Some CI users learn to use their device exceedingly well, and are even able to use the telephone with ease. There is, however, considerable inter-individual variability in outcome, for which the main predicting factors include age of implantation, duration of deafness, and residual speech perception levels before implantation (UKCISG, 2004). Cognitive factors, such as verbal learning and phonological working memory, have also been implicated in implantation outcomes, both in adults (e.g., Heydebrand et al., 2007) and children (e.g., Fagan et al., 2007). However, no currently known set of factors can account for all of the inter-individual variability that is observed clinically.

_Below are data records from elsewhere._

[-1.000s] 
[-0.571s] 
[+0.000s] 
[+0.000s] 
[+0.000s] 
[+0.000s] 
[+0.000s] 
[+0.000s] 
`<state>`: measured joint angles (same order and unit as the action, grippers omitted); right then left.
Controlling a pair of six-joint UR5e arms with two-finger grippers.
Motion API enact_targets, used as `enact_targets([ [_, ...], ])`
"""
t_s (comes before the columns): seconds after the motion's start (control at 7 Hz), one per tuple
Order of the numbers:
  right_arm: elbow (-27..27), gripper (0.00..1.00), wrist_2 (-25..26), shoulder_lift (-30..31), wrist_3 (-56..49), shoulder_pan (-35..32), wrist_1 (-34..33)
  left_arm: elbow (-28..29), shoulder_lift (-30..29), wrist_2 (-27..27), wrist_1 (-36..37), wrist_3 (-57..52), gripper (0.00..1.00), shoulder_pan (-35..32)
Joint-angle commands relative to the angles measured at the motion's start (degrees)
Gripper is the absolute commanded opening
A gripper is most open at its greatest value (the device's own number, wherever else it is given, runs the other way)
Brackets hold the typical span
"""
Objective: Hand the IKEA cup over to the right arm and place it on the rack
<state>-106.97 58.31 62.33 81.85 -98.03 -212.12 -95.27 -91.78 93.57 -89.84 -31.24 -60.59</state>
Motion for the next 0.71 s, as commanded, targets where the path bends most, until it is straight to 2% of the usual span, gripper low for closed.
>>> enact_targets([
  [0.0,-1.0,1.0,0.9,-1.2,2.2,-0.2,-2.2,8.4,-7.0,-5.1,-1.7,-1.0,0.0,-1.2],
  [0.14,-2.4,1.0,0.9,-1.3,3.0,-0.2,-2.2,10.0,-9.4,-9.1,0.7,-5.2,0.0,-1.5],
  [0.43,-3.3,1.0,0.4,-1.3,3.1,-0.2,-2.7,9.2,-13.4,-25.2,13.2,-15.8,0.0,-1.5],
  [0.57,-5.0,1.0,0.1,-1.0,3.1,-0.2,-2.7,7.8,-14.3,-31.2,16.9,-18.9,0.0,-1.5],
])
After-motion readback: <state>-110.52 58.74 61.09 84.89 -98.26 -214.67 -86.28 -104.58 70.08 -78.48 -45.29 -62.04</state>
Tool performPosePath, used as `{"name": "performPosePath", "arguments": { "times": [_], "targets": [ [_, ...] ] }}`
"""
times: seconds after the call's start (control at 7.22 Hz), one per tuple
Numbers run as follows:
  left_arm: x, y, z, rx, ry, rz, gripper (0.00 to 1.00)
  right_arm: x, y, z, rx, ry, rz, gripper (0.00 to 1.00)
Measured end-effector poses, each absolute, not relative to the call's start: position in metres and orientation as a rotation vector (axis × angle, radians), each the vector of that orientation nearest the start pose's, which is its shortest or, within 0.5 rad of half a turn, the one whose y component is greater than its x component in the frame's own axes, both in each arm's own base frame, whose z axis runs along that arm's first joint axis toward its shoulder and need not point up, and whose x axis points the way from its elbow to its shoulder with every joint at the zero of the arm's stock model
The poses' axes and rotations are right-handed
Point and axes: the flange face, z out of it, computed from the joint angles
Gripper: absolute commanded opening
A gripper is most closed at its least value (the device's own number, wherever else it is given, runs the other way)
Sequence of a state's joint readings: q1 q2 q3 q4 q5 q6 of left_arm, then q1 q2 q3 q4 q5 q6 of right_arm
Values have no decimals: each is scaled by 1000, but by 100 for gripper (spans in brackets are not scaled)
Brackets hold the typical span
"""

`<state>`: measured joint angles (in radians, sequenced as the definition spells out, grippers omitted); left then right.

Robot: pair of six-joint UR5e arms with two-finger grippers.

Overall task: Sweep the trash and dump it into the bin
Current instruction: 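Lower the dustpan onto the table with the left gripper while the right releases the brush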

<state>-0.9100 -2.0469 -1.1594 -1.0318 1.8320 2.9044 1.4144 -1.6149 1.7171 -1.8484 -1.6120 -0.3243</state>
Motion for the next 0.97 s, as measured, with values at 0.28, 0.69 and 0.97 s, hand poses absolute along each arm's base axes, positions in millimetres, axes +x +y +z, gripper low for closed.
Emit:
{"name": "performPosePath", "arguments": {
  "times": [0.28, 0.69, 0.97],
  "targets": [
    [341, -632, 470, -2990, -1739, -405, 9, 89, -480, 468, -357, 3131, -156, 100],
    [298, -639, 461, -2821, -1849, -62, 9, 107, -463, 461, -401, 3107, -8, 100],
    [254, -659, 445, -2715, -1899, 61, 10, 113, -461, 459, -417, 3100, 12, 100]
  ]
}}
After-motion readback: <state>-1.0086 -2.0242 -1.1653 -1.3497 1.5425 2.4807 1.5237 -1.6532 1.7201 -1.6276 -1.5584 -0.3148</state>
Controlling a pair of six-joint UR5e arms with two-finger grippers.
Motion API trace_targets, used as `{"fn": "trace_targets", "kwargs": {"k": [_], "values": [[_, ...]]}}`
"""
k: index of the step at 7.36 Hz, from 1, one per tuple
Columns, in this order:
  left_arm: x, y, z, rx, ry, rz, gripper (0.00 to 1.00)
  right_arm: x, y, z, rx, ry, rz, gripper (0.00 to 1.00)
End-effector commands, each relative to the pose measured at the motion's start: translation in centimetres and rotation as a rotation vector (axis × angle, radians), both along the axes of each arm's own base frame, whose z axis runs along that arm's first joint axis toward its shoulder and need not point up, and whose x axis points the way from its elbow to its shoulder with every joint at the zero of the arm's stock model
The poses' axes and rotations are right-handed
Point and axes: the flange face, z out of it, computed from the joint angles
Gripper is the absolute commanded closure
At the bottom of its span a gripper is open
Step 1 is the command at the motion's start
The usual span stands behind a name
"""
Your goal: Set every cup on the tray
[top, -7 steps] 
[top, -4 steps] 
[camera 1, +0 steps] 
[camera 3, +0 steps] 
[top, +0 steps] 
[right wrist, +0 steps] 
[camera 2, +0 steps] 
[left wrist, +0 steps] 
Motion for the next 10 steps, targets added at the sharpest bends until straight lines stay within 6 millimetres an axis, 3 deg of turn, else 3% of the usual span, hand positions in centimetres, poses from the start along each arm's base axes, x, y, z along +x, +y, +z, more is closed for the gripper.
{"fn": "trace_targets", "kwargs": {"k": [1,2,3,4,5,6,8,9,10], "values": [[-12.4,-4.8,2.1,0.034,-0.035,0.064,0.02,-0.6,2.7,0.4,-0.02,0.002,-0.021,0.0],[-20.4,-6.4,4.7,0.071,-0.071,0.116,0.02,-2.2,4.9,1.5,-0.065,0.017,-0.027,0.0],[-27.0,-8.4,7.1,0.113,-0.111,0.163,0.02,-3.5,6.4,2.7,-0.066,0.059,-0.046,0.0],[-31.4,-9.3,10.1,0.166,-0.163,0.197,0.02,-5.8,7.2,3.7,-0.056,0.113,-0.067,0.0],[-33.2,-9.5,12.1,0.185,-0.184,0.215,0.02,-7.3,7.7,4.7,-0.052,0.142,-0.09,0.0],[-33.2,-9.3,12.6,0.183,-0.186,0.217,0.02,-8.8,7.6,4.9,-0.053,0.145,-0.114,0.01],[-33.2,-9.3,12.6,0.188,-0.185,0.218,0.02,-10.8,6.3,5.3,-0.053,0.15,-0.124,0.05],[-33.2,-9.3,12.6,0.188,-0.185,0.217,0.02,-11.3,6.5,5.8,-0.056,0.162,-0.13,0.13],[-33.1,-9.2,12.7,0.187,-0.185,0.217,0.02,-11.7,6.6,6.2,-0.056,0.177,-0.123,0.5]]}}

The adaptation to the novel stimulation from a CI is mediated by plasticity in the ascending auditory pathway (Fallon et al., 2008) and the cortex. Functional imaging of CI users using positron emission tomography (PET) has identified neural correlates of post-implant sound and speech perception in primary and secondary auditory cortex, prefrontal and parietal cortex, and visual cortex (Wong et al., 1999; Giraud et al., 2000; Giraud et al., 2001; Giraud and Truy, 2002; Green et al., 2005). Variation in speech perception is associated with activity in temporal and pre-frontal cortex (Mortensen et al., 2006; Lee et al., 2007). Technical limitations of fMRI with implant devices, and radiation exposure limits with PET, have prevented the imaging of neural changes associated with initial perceptual and linguistic processing of the novel-sounding CI input. The current study used fMRI and a simulation of the spectral resolution and spectral shifting of a cochlear implant. Its aim was to identify cortical changes in naïve, hearing listeners as they learnt to understand this novel input over the course of a training session, and to relate these changes to their capacity in phonological working memory.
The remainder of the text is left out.